/---
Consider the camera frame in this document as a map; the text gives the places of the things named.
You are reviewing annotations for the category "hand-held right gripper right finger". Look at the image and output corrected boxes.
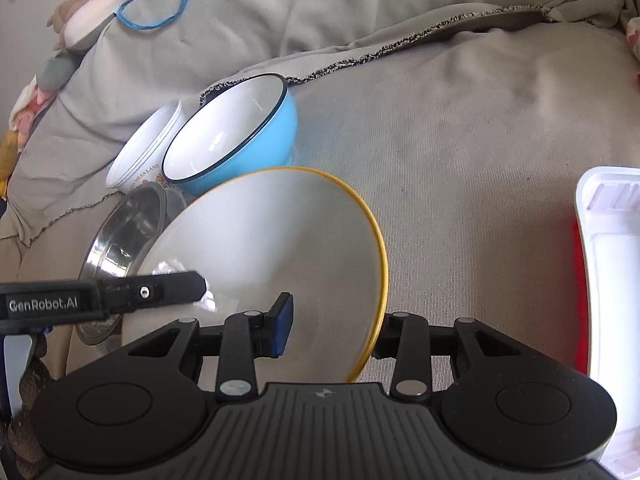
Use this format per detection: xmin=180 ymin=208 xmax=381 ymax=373
xmin=372 ymin=311 xmax=531 ymax=403

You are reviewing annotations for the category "brown fuzzy cloth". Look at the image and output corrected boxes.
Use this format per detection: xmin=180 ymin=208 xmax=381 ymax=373
xmin=0 ymin=360 xmax=56 ymax=480

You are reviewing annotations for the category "grey fringed blanket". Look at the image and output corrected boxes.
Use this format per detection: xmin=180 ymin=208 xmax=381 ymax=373
xmin=0 ymin=0 xmax=640 ymax=261

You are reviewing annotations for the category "floral cloth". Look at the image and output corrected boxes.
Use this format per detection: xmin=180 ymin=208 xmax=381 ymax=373
xmin=7 ymin=82 xmax=56 ymax=133

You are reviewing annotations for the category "green knitted cloth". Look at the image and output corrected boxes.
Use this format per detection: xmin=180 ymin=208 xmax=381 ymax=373
xmin=35 ymin=50 xmax=81 ymax=93

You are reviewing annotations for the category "yellow soft toy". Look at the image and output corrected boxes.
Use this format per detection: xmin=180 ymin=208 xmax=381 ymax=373
xmin=0 ymin=130 xmax=23 ymax=196

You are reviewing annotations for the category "white pink plush toy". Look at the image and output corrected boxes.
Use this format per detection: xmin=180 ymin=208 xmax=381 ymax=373
xmin=47 ymin=0 xmax=138 ymax=51

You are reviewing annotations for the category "white plastic bowl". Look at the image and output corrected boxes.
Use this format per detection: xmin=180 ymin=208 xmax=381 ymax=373
xmin=105 ymin=100 xmax=183 ymax=193

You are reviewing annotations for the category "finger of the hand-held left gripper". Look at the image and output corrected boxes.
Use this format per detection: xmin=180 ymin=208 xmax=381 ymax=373
xmin=97 ymin=271 xmax=208 ymax=317

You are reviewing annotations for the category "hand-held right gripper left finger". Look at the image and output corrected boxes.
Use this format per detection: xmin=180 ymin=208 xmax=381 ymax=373
xmin=120 ymin=291 xmax=296 ymax=403

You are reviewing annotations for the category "white plate with yellow rim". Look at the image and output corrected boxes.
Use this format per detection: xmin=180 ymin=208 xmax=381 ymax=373
xmin=121 ymin=166 xmax=389 ymax=385

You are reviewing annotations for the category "pink patterned cloth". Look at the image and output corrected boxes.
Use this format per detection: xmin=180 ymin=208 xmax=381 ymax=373
xmin=619 ymin=2 xmax=640 ymax=83

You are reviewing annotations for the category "blue enamel bowl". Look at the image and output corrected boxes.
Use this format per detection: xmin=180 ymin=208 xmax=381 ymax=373
xmin=161 ymin=74 xmax=299 ymax=196

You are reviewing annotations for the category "stainless steel bowl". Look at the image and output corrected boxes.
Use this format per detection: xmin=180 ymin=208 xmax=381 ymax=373
xmin=76 ymin=182 xmax=187 ymax=346

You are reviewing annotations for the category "white plastic tray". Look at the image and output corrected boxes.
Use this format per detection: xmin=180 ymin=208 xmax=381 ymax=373
xmin=570 ymin=166 xmax=640 ymax=480
\---
WHAT TO WORK ON:
Copy all lines of the records in which the string "bowl" can be found.

OUTPUT FOR THIS EXERCISE:
You are reviewing annotations for the category "white plastic bowl". Look at the image and output corrected boxes.
You are reviewing annotations for the category "blue enamel bowl". Look at the image and output corrected boxes.
You are reviewing annotations for the category "stainless steel bowl". Look at the image and output corrected boxes.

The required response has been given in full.